- **EXERCISE**:
The records below are to be set down word for word, with every picture left out.

• • •

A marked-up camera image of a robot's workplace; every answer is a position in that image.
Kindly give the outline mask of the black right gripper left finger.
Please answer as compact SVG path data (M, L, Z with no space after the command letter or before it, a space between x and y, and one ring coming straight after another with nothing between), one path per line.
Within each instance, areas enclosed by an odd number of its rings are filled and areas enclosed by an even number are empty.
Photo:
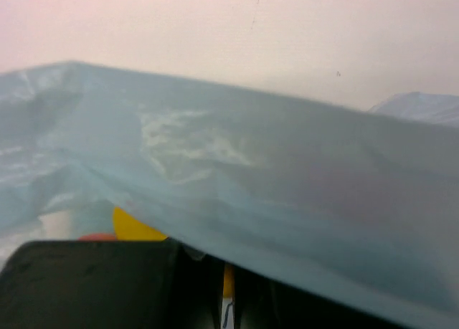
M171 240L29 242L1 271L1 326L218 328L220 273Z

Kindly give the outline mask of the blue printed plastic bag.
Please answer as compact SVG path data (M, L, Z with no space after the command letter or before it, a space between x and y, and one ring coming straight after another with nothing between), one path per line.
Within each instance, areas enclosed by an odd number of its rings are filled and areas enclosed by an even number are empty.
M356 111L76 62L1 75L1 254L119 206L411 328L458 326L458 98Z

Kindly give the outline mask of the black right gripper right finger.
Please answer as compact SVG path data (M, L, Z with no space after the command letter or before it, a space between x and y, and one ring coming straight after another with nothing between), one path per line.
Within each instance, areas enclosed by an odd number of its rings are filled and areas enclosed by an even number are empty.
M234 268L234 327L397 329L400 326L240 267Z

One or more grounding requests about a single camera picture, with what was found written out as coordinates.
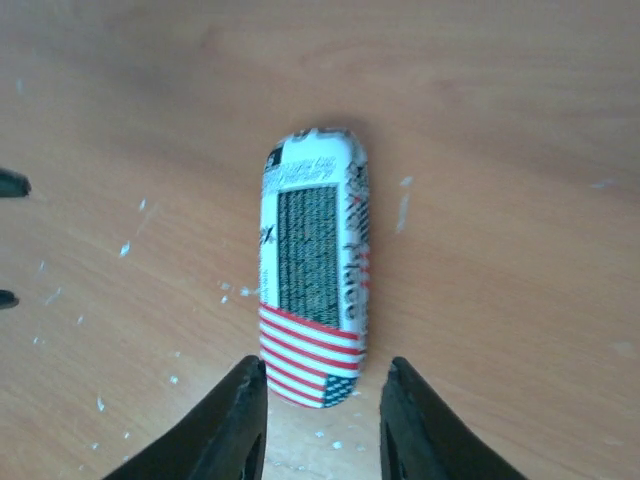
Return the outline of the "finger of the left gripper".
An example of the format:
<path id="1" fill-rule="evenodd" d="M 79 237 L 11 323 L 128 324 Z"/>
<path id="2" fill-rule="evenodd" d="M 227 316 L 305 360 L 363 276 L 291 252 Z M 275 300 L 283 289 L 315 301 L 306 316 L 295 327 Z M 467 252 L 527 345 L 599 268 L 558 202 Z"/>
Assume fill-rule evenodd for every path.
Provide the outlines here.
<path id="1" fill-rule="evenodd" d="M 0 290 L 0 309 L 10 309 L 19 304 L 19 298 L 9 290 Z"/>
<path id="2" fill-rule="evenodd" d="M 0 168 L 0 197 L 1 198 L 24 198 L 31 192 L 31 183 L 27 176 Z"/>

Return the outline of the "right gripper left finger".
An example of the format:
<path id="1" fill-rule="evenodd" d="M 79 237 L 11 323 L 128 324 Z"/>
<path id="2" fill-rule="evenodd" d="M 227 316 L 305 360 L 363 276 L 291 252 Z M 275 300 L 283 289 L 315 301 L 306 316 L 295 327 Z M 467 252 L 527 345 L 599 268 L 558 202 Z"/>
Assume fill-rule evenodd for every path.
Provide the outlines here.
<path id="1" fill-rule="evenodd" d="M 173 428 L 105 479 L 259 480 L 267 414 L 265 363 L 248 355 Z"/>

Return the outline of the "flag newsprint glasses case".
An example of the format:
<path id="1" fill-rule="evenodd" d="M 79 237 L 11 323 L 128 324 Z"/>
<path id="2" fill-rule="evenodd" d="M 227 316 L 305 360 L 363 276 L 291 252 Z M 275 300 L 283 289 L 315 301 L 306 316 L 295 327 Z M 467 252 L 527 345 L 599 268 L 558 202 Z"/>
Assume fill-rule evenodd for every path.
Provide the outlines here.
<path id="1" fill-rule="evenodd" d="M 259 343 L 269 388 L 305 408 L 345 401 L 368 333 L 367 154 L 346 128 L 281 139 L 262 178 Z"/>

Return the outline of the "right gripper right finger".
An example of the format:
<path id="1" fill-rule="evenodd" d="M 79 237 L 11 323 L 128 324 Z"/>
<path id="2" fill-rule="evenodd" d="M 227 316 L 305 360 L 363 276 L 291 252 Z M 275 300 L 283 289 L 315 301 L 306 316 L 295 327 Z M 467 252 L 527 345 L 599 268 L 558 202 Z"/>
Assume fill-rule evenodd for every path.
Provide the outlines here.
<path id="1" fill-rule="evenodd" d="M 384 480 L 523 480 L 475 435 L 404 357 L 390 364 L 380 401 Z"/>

• • •

- **TASK RESPONSE**:
A marked-up camera image of a robot's workplace; every answer is a position in that image.
Kindly give the outline mask of the black right gripper left finger.
Please answer as compact SVG path data (M, L, Z with no space after the command letter or before it, a space between x and y, and one ring coming straight after another with nothing between), one path per line.
Within each instance, areas enclosed by an odd number of its rings are filled and areas enclosed by an even number are empty.
Photo:
M171 240L29 242L1 271L1 326L218 328L220 273Z

Kindly give the outline mask of the blue printed plastic bag.
Please answer as compact SVG path data (M, L, Z with no space after the command letter or before it, a space between x and y, and one ring coming straight after another with nothing between), one path per line.
Within each instance, areas enclosed by an odd number of its rings are filled and areas enclosed by an even number are empty.
M356 111L76 62L1 75L1 254L119 206L411 328L458 326L458 98Z

Kindly give the outline mask of the black right gripper right finger.
Please answer as compact SVG path data (M, L, Z with no space after the command letter or before it, a space between x and y, and one ring coming straight after another with nothing between), one path per line.
Within each instance, areas enclosed by an odd number of its rings are filled and areas enclosed by an even number are empty.
M234 268L234 327L397 329L400 326L240 267Z

One or more grounding requests about a single camera picture, with what was found written out as coordinates.
Return the outline of the "finger of the left gripper".
An example of the format:
<path id="1" fill-rule="evenodd" d="M 79 237 L 11 323 L 128 324 Z"/>
<path id="2" fill-rule="evenodd" d="M 227 316 L 305 360 L 363 276 L 291 252 Z M 275 300 L 283 289 L 315 301 L 306 316 L 295 327 Z M 467 252 L 527 345 L 599 268 L 558 202 Z"/>
Assume fill-rule evenodd for every path.
Provide the outlines here.
<path id="1" fill-rule="evenodd" d="M 0 290 L 0 309 L 10 309 L 19 304 L 19 298 L 9 290 Z"/>
<path id="2" fill-rule="evenodd" d="M 0 168 L 0 197 L 1 198 L 24 198 L 31 192 L 31 183 L 27 176 Z"/>

Return the outline of the "right gripper left finger".
An example of the format:
<path id="1" fill-rule="evenodd" d="M 79 237 L 11 323 L 128 324 Z"/>
<path id="2" fill-rule="evenodd" d="M 227 316 L 305 360 L 363 276 L 291 252 Z M 275 300 L 283 289 L 315 301 L 306 316 L 295 327 Z M 467 252 L 527 345 L 599 268 L 558 202 Z"/>
Assume fill-rule evenodd for every path.
Provide the outlines here.
<path id="1" fill-rule="evenodd" d="M 173 428 L 105 479 L 259 480 L 267 414 L 265 363 L 248 355 Z"/>

Return the outline of the "flag newsprint glasses case".
An example of the format:
<path id="1" fill-rule="evenodd" d="M 79 237 L 11 323 L 128 324 Z"/>
<path id="2" fill-rule="evenodd" d="M 227 316 L 305 360 L 363 276 L 291 252 Z M 275 300 L 283 289 L 315 301 L 306 316 L 295 327 Z M 467 252 L 527 345 L 599 268 L 558 202 Z"/>
Assume fill-rule evenodd for every path.
Provide the outlines here.
<path id="1" fill-rule="evenodd" d="M 259 343 L 269 388 L 305 408 L 345 401 L 368 333 L 367 154 L 346 128 L 281 139 L 262 178 Z"/>

Return the outline of the "right gripper right finger".
An example of the format:
<path id="1" fill-rule="evenodd" d="M 79 237 L 11 323 L 128 324 Z"/>
<path id="2" fill-rule="evenodd" d="M 227 316 L 305 360 L 363 276 L 291 252 Z M 275 300 L 283 289 L 315 301 L 306 316 L 295 327 Z M 467 252 L 527 345 L 599 268 L 558 202 Z"/>
Assume fill-rule evenodd for every path.
Provide the outlines here.
<path id="1" fill-rule="evenodd" d="M 384 480 L 523 480 L 475 435 L 404 357 L 390 364 L 380 401 Z"/>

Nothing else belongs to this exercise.